Instructions to follow — Can you find the lines of the listing that include "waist" and copy every one?

+ + +

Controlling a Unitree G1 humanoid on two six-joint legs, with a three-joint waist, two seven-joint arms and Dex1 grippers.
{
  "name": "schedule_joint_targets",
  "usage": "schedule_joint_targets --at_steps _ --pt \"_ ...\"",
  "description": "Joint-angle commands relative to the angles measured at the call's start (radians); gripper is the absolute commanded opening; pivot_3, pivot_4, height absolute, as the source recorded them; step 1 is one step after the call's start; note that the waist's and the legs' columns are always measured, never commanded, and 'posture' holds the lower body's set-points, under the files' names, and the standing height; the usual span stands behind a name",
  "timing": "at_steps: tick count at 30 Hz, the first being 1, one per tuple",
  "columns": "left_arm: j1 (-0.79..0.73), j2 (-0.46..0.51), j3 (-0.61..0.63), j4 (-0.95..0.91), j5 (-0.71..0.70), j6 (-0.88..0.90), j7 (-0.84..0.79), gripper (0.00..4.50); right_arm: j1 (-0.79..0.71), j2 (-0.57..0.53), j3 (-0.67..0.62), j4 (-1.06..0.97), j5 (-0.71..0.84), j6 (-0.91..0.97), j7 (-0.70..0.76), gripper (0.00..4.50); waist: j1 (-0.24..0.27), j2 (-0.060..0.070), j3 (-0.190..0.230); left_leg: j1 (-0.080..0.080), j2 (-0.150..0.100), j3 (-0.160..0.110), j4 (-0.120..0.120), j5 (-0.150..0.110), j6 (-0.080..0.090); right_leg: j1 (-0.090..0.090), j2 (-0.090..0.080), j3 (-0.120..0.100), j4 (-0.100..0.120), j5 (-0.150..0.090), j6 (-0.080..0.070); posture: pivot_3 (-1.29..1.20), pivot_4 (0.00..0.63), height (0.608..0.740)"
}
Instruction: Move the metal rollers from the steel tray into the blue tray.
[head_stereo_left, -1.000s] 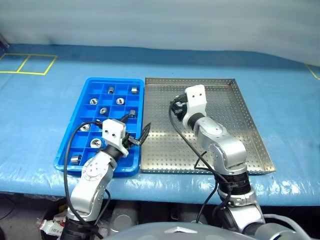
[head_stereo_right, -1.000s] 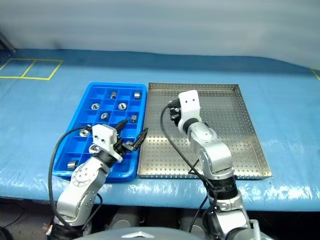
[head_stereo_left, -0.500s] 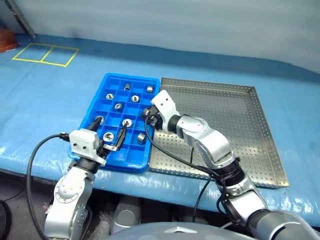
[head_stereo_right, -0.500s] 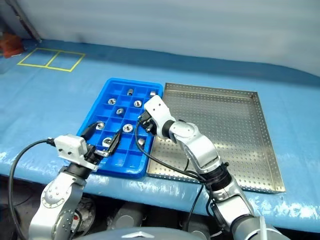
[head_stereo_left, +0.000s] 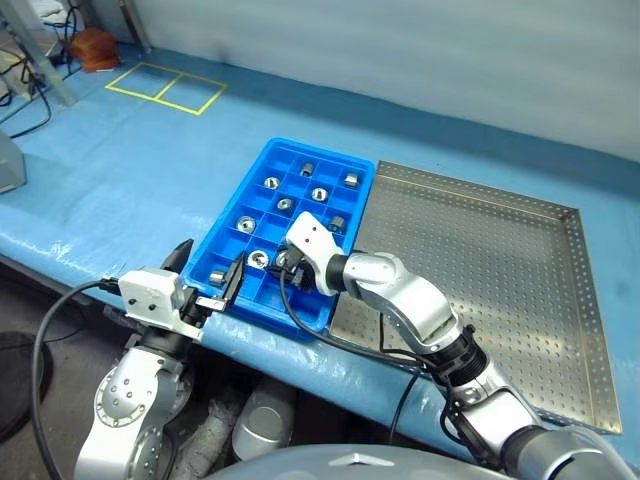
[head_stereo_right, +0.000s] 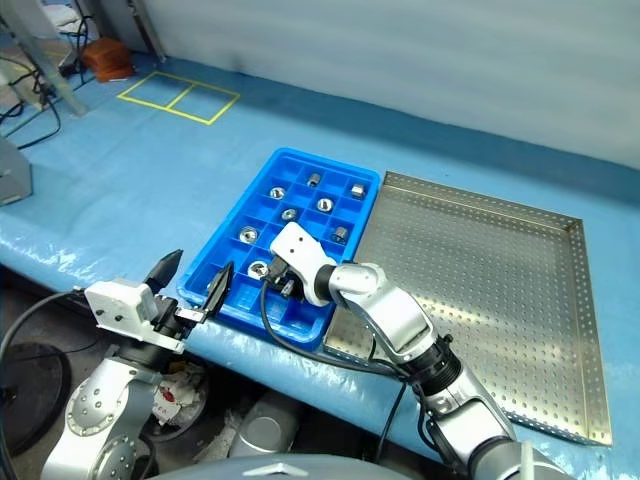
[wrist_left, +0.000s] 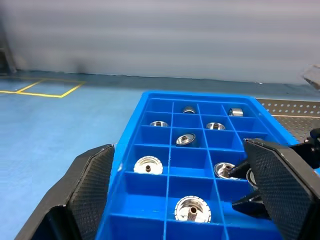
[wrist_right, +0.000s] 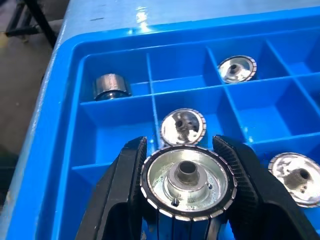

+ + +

Solved problem —
Controlling a Unitree G1 humanoid on two six-joint legs, with a three-joint waist, two seven-joint arms and Dex1 grippers.
  "description": "Joint-angle commands relative to the angles measured at the call's start (radians); gripper is the absolute commanded opening; pivot_3, pivot_4, height absolute, as the source recorded them; step 1 is one step after the call's start; note that the waist's and the legs' columns are always measured, never commanded, and 'posture' holds the lower body's set-points, under the files' names, and the standing height; the usual span stands behind a name",
  "columns": "left_arm: j1 (-0.79..0.73), j2 (-0.46..0.51), j3 (-0.61..0.63), j4 (-0.95..0.91), j5 (-0.71..0.70), j6 (-0.88..0.90), j7 (-0.84..0.79), gripper (0.00..4.50); right_arm: j1 (-0.79..0.71), j2 (-0.57..0.53), j3 (-0.67..0.62), j4 (-1.06..0.97), j5 (-0.71..0.84), j6 (-0.91..0.97), j7 (-0.70..0.76), gripper (0.00..4.50); waist: j1 (-0.24..0.27), j2 (-0.060..0.070), j3 (-0.190..0.230); left_leg: j1 (-0.080..0.080), j2 (-0.150..0.100), j3 (-0.160..0.110), j4 (-0.120..0.120), j5 (-0.150..0.110), j6 (-0.080..0.090); right_leg: j1 (-0.090..0.090), j2 (-0.090..0.080), j3 (-0.120..0.100), j4 (-0.100..0.120), j5 (-0.150..0.090), j6 (-0.080..0.070); posture: pivot_3 (-1.29..1.20), pivot_4 (0.00..0.63), height (0.608..0.740)"

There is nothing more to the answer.